Obama wies darauf hin, dass bei den Bombardierungen des Gazastreifens Tausende Palästinenser ihr Leben verloren hätten, und teilte die Ansicht: „Viele von ihnen waren Kinder. Hunderttausende Menschen mussten aus ihren Häusern fliehen.

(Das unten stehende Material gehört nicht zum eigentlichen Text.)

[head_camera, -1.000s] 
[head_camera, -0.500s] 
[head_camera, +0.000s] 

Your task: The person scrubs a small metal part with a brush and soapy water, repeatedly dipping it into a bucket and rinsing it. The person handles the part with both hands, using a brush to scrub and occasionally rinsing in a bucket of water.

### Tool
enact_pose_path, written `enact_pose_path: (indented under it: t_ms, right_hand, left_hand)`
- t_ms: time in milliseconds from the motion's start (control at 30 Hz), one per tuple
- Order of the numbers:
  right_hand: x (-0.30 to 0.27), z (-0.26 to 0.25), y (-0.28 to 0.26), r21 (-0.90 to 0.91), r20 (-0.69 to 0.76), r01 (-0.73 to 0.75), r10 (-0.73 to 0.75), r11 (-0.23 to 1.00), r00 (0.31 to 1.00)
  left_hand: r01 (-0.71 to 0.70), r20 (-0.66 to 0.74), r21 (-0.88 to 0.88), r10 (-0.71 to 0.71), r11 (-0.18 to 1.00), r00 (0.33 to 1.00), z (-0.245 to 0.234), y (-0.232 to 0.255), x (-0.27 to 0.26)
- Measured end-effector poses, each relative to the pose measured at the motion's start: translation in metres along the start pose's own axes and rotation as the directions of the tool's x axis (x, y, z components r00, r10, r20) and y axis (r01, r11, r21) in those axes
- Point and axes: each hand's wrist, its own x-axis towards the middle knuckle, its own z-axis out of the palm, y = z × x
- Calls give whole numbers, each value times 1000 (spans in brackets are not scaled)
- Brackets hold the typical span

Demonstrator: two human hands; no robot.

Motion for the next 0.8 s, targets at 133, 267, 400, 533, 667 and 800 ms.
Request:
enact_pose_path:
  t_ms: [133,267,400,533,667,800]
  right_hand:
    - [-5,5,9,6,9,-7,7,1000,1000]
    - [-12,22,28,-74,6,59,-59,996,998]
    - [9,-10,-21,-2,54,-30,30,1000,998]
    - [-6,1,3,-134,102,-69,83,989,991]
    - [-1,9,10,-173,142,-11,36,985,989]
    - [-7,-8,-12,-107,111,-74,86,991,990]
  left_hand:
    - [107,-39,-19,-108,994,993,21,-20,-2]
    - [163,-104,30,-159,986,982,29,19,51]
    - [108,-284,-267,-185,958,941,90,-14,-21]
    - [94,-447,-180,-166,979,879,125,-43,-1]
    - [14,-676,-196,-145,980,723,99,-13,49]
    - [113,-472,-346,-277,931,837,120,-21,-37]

Obama kritisierte zudem die Gaza-Politik der israelischen Regierung und hielt fest:

„Die Entscheidung der israelischen Regierung, der unter Blockade stehenden Zivilbevölkerung Nahrung, Strom und Wasser abzuschneiden, verschärft nicht nur die ohnehin schon schlimme humanitäre Krise, sondern könnte auch die Haltung der Palästinenser über Generationen hinweg weiter radikalisieren, die weltweite Unterstützung für Israel untergraben, den Feinden Israels in die Hände spielen und die langjährigen Bemühungen zur Sicherung von Frieden und Stabilität in der Region untergraben.“

DER AKTUELLE STAND DER ISRAELISCHEN ANGRIFFE AUF GAZA

Der bewaffnete Arm der Hamas, die Izz ad-Din al-Qassam-Brigaden, startete am Morgen des 7. Oktober einen umfassenden Angriff auf Israel unter dem Namen „Al-Aqsa-Flut“.

Die israelische Armee begann daraufhin mit Dutzenden Kampfflugzeugen Angriffe auf den Gazastreifen.

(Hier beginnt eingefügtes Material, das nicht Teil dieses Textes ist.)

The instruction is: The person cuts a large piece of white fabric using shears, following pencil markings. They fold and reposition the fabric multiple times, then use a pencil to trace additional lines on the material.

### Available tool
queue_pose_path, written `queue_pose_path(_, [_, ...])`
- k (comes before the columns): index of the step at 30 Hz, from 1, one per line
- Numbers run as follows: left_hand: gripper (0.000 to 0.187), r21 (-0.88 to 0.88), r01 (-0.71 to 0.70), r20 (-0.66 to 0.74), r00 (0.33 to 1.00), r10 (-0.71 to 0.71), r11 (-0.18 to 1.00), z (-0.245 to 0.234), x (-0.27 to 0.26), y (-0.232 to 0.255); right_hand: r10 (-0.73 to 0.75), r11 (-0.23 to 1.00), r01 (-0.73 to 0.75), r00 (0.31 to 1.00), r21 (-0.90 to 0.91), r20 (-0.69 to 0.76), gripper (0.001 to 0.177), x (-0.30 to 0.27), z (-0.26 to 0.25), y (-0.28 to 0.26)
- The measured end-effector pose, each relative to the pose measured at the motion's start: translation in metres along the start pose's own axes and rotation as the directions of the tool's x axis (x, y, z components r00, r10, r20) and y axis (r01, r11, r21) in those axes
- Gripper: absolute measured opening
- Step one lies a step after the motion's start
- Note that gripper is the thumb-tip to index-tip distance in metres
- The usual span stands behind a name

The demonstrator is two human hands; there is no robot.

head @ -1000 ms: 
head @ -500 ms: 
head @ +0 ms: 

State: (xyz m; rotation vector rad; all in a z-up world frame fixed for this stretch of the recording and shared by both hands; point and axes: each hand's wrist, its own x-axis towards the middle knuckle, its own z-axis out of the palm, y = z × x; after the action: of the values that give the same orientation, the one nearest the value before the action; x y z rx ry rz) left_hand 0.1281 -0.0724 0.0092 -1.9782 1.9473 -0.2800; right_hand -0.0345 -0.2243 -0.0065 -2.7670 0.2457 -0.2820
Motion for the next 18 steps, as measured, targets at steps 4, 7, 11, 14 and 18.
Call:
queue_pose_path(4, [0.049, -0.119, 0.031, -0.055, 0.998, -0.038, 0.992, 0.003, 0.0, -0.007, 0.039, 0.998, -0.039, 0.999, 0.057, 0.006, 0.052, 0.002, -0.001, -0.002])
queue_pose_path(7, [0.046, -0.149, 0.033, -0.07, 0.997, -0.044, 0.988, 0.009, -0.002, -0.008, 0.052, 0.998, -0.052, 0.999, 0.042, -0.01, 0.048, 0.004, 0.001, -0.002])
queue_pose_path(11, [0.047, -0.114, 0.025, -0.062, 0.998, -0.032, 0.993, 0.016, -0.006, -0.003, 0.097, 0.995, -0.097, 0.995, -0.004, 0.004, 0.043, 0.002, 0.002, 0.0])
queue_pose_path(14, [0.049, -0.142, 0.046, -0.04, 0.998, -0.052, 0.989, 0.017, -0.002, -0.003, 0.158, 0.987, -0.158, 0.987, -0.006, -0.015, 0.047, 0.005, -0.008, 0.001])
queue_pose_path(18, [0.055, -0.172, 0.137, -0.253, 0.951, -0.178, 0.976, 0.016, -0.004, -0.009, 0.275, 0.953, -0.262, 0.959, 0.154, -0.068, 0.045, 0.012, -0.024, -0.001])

Es wurde berichtet, dass bei den Angriffen aus Gaza 1400 Israelis, darunter 308 Soldaten, getötet und 5132 Israelis verletzt wurden.

Das palästinensische Gesundheitsministerium in Gaza gab bekannt, dass bei den israelischen Angriffen auf Gaza 5791 Menschen getötet wurden, darunter 2360 Kinder und 1292 Frauen, und 16 297 Menschen verletzt wurden.

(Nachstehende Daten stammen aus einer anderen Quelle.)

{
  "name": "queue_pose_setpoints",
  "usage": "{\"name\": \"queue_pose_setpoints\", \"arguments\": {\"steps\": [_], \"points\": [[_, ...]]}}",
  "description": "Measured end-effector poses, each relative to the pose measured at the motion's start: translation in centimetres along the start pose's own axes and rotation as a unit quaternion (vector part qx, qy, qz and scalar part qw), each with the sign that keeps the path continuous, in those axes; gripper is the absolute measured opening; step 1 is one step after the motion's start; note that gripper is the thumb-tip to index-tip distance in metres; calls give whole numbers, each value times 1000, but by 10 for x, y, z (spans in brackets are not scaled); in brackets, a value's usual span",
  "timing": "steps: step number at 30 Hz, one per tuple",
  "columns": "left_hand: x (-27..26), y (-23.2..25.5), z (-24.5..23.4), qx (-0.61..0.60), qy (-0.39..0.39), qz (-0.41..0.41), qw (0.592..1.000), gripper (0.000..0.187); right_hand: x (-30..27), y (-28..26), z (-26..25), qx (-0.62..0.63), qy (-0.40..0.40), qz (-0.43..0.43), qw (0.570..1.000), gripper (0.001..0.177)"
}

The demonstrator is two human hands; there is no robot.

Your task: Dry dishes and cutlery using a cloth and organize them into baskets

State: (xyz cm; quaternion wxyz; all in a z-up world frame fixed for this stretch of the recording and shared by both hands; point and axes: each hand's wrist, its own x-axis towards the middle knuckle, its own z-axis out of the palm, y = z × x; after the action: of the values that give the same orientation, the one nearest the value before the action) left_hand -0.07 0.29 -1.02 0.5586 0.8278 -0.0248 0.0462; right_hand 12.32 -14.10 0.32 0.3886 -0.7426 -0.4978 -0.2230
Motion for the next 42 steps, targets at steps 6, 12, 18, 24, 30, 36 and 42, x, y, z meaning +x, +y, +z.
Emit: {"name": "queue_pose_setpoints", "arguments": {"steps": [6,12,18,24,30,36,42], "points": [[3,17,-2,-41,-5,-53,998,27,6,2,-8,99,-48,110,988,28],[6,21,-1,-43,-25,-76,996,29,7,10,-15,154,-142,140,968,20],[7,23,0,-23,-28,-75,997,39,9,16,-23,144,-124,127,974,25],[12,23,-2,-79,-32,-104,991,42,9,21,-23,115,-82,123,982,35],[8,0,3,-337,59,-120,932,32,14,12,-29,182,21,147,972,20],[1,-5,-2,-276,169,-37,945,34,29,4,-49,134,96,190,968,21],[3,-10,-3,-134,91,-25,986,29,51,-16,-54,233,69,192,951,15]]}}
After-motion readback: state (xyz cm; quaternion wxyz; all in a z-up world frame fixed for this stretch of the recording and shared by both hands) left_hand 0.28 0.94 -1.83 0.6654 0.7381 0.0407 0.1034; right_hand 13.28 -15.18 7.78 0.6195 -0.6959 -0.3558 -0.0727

Im besetzten Westjordanland wurden bei Angriffen israelischer Streitkräfte und jüdischer Siedler über 90 Palästinenser getötet.

Bei den Zusammenstößen kamen 24 Journalisten ums Leben, darunter 20 Palästinenser, 3 Israelis und ein Libanese.

Bei den seit dem 8. Oktober andauernden Gefechten zwischen der israelischen Armee und der Hisbollah an der israelisch-libanesischen Grenze wurden neben 30 Hisbollah-Mitgliedern auch 6 Mitglieder des Islamischen Dschihad, 3 der Hamas und 2 Mitglieder der von der Hisbollah unterstützten Sunnitischen Widerstandsbrigaden getötet; zudem kamen 4 Zivilisten, darunter ein Journalist, ums Leben.

Bei Angriffen von libanesischer Seite starben zudem 3 israelische Soldaten und ein israelischer Zivilist.